> Exercise: Look below for the line that contains "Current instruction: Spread", then copy it and each following line exactly, through and including the line that contains "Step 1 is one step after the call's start".

> Given entries:
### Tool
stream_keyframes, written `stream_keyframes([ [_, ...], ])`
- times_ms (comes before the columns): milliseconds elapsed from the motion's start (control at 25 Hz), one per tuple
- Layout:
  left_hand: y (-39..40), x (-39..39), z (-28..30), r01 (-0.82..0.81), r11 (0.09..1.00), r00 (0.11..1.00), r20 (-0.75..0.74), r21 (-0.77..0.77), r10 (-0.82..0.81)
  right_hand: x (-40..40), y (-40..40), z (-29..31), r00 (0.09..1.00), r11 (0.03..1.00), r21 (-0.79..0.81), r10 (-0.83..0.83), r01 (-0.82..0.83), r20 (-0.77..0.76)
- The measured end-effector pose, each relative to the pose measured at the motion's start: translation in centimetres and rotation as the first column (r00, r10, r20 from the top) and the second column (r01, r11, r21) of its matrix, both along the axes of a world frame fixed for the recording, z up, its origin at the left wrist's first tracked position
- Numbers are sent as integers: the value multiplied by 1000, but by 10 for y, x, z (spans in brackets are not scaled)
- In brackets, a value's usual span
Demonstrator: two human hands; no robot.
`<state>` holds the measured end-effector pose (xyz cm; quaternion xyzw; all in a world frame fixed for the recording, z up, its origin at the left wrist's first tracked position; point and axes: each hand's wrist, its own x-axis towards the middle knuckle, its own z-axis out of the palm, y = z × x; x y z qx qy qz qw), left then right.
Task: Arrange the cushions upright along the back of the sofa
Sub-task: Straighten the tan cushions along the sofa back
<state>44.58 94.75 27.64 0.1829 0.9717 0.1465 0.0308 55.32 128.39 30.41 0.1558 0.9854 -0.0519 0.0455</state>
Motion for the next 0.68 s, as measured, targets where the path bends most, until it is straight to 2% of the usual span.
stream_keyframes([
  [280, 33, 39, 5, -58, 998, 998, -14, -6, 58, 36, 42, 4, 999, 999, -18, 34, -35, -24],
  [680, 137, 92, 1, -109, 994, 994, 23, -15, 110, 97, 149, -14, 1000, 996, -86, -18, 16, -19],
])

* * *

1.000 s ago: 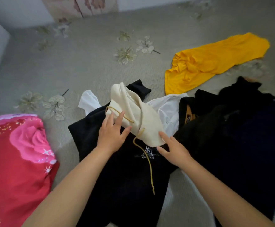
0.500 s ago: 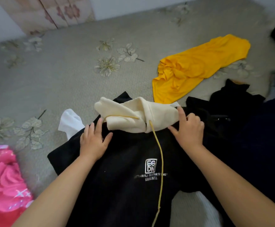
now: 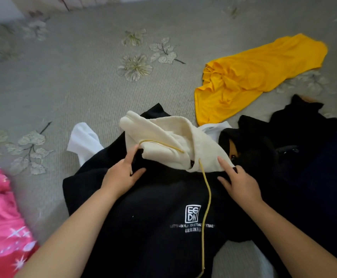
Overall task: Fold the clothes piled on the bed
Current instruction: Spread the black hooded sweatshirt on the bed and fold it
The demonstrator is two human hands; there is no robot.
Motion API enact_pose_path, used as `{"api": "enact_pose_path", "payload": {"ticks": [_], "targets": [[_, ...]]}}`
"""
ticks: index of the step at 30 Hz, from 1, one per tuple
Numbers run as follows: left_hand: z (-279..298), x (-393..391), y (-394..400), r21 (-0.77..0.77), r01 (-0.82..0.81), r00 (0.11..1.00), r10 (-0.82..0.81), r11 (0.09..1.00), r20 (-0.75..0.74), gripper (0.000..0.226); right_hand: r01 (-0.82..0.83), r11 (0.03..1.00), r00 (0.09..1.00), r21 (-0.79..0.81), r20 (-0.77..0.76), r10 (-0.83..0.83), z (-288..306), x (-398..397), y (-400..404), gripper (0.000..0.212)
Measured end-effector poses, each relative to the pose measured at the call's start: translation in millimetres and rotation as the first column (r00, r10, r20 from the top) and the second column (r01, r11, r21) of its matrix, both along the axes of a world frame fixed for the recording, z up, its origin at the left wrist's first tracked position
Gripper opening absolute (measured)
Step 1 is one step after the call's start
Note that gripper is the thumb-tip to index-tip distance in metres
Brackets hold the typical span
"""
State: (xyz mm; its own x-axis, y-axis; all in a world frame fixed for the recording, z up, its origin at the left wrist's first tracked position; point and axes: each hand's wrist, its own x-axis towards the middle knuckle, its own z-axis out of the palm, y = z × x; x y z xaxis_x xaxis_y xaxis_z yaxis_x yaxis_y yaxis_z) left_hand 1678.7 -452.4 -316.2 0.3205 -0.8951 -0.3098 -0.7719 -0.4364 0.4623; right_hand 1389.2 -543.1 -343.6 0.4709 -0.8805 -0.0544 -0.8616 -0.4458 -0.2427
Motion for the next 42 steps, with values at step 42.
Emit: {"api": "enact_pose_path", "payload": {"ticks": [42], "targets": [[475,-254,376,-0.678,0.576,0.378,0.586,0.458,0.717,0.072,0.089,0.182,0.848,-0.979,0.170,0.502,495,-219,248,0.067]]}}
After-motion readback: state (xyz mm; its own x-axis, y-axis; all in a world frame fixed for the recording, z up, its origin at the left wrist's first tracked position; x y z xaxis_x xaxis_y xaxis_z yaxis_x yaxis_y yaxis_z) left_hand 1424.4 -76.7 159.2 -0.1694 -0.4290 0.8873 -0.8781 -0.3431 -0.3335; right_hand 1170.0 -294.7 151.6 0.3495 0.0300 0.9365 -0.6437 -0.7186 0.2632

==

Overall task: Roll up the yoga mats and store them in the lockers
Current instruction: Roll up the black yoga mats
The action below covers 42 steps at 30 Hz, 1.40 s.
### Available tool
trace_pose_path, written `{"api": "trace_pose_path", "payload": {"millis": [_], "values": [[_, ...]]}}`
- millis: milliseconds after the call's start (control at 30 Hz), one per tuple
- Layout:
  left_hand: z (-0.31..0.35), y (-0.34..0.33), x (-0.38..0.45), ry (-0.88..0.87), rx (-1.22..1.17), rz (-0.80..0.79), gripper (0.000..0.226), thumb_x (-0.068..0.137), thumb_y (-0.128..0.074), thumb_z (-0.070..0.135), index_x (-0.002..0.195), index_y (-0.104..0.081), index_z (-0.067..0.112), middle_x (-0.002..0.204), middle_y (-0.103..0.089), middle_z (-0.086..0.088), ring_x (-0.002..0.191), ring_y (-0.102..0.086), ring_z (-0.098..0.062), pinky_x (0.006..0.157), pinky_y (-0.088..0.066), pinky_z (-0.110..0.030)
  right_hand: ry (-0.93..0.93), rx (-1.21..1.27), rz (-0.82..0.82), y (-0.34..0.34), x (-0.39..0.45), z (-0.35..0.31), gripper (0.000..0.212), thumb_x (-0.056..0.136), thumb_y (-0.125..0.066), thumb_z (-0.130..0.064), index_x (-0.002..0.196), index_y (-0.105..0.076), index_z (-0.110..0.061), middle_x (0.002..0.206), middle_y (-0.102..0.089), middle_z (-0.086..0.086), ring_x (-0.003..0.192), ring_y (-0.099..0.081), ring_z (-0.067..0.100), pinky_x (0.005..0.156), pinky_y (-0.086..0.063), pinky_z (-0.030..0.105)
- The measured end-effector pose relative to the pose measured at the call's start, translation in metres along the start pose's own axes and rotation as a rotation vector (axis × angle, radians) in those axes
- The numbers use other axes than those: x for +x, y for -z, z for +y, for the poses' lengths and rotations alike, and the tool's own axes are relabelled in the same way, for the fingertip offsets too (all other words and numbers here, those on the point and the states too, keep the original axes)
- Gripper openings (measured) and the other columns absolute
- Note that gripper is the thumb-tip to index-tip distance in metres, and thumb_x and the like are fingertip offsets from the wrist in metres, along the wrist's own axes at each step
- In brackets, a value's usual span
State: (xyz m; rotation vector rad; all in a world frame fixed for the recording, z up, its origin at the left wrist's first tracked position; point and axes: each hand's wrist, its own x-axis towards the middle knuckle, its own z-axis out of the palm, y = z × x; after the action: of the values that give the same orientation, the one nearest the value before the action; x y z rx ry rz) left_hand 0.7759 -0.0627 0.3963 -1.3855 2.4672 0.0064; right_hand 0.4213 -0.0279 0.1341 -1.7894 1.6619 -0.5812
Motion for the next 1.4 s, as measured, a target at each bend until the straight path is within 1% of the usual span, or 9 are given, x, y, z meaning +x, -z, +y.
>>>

> Written answer:
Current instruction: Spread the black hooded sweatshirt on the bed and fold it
The demonstrator is two human hands; there is no robot.
Motion API enact_pose_path, used as `{"api": "enact_pose_path", "payload": {"ticks": [_], "targets": [[_, ...]]}}`
"""
ticks: index of the step at 30 Hz, from 1, one per tuple
Numbers run as follows: left_hand: z (-279..298), x (-393..391), y (-394..400), r21 (-0.77..0.77), r01 (-0.82..0.81), r00 (0.11..1.00), r10 (-0.82..0.81), r11 (0.09..1.00), r20 (-0.75..0.74), gripper (0.000..0.226); right_hand: r01 (-0.82..0.83), r11 (0.03..1.00), r00 (0.09..1.00), r21 (-0.79..0.81), r20 (-0.77..0.76), r10 (-0.83..0.83), z (-288..306), x (-398..397), y (-400..404), gripper (0.000..0.212)
Measured end-effector poses, each relative to the pose measured at the call's start: translation in millimetres and rotation as the first column (r00, r10, r20 from the top) and the second column (r01, r11, r21) of its matrix, both along the axes of a world frame fixed for the recording, z up, its origin at the left wrist's first tracked position
Gripper opening absolute (measured)
Step 1 is one step after the call's start

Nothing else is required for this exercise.